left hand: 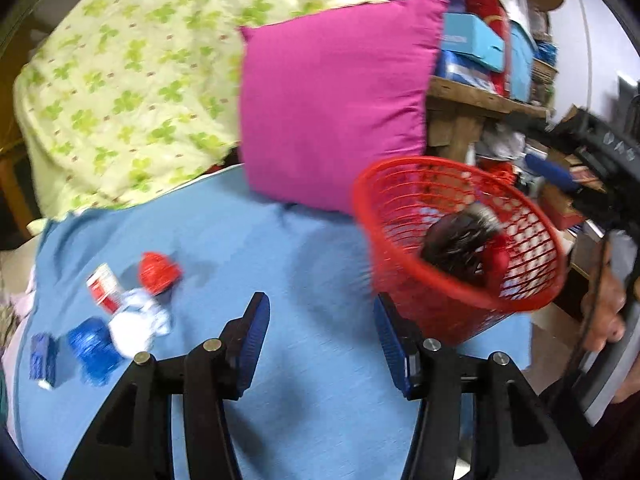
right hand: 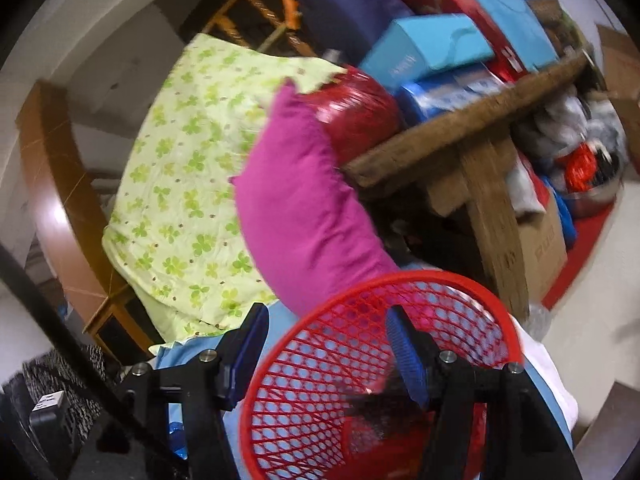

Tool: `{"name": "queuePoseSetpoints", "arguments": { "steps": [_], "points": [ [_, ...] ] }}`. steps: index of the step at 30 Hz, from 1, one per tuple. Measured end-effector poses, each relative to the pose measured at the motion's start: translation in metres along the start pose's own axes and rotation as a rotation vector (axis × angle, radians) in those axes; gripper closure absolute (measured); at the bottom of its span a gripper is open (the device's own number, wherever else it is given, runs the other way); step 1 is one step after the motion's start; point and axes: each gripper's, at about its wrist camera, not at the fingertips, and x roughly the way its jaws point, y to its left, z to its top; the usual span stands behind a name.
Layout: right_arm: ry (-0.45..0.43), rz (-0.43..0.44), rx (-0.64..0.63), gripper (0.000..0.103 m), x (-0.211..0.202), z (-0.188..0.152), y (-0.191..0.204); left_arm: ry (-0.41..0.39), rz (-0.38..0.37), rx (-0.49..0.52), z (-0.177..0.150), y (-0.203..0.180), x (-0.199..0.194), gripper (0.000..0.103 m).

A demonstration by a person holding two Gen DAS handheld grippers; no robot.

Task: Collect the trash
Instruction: 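Open both tools over the red basket to drop the orange and black bags, then move both tools back toward the remaining trash on the blanket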

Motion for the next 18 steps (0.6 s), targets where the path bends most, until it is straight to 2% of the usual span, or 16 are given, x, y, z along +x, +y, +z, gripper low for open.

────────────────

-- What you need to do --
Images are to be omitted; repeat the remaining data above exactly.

-- Task answer --
left hand: 
right hand: 

Tool: `{"name": "queuePoseSetpoints", "arguments": { "steps": [_], "points": [ [_, ...] ] }}`. steps: index of the step at 30 Hz, from 1, one per tuple. Measured end-effector poses, each relative to the pose measured at the motion's start: translation in metres along the start pose's own axes and rotation as a rotation vector (axis × angle, radians) in those axes; gripper closure absolute (measured); at the bottom of its span a gripper is open (the device's own number, wherever else it is given, runs the other way); step 1 is one step after the motion's start; point and axes: each gripper's, at about its wrist camera, not at the fingertips, and x roughly the way its jaws point, y to its left, z to its top; the usual span stands behind a name.
Layout: right_arm: ry (-0.45..0.43), rz (-0.43..0.44), rx (-0.64..0.63), gripper (0.000..0.103 m), x (-0.211..0.202), z (-0.188..0.152), y (-0.191..0.204); left_arm: ry (-0.41..0.39), rz (-0.38..0.37), rx (-0.49..0.52), z (-0.177..0.150), y (-0.203..0.180), x (-0.199..0.194), gripper (0.000..0.103 m).

A demonstration by a person holding two Gen DAS handheld grippers; no robot.

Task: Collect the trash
Instruction: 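Open both tools over the red basket to drop the orange and black bags, then move both tools back toward the remaining trash on the blanket
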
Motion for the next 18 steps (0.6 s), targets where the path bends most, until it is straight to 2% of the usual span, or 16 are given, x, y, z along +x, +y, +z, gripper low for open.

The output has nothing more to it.